IBM, four colleges to improve global business market

December 3, 2003

With a worldwide partnership established by IBM, MSU's Eli Broad College of Business will be a part of a virtual network formed to maximize research and create breakthroughs in the global business market.

Students and faculty from MSU's Eli Broad College of Business will collaborate with the Smeal College of Business at Pennsylvania State University, the W.P. Carey School of Business at Arizona State University and the Michael Smurfit Graduate School of Business at University College in Dublin, Ireland.

David Closs, an MSU business professor, said IBM and i2 Inc. gave MSU's school of business more than $1 million in technology for two computer servers and software.
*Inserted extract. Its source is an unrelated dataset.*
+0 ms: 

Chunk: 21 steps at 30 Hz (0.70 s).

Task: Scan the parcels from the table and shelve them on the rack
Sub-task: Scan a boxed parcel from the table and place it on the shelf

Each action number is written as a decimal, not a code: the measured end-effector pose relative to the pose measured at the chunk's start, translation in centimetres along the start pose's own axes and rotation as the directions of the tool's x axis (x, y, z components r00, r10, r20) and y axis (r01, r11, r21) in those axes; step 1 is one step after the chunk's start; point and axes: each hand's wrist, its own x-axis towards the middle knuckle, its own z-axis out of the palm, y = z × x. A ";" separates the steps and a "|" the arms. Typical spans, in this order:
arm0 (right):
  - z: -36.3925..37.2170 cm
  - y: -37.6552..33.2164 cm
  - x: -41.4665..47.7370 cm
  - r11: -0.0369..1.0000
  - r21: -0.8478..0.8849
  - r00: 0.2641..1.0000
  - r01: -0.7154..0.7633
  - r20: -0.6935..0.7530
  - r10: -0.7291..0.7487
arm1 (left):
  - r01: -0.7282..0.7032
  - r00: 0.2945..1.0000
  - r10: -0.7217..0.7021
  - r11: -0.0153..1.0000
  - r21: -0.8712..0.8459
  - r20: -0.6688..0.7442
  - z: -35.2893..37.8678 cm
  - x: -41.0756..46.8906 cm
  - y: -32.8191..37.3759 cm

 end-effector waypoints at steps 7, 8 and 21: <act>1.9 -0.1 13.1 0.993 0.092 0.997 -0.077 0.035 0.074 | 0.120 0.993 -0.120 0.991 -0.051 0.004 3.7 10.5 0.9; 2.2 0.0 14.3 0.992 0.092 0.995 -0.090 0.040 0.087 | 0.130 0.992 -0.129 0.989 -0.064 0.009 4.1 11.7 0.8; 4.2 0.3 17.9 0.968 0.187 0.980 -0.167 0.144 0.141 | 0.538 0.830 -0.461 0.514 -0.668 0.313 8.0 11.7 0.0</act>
Supply chain management students and faculty will be able to simultaneously learn and develop ideas with other schools in the network once all virtual labs are completed.

The equipment is housed in the Eppley Center, and MSU is the first of the schools to be available on the Internet.

Closs said students are learning from the software, and he hopes to integrate some of the research done into the supply chain management course curriculums.

"Teaching with the software will give us the same tools that companies and industries use to plan supply chains," he said.

John Dischinger, IBM's manager for the project office for integrated supply chain labs, said this is the first time IBM has worked with universities to create a virtual network.

He added that the last laboratory should be completed by March, and all schools will receive equipment comparable to MSU.

"We view these schools as top schools for supply chain management," he said. "It's very important that we have partners that are strategically located around the world in support of IBM's supply chain."

Dischinger said there might be plans for a future development partnership with a school in Asia, and he also added that IBM heavily recruits students from each of the universities in the partnership.

Joseph Carter, Avent professor and chairman of supply chain management at Arizona State's W.P. Carey School of Business, said supply chain management is the study of how a group of companies work together to supply a customer with a service.

Carter said an example of the work students and faculty will do is studying the factors to determine where a company decides to house its manufacturer.

Closs said MSU's prestige in the field is the reason IBM chose it as a partner.

He said the U.S. News & World Report ranked MSU's school of supply chain management as No. 1 in undergraduate studies in 2003 and its graduate program was ranked No. 2 in 2002.

"It solidifies our position because we have the technology to maintain that position," he said. "There is a need for more education and research in the area.

"By working together we can get a lot more accomplished than by competing."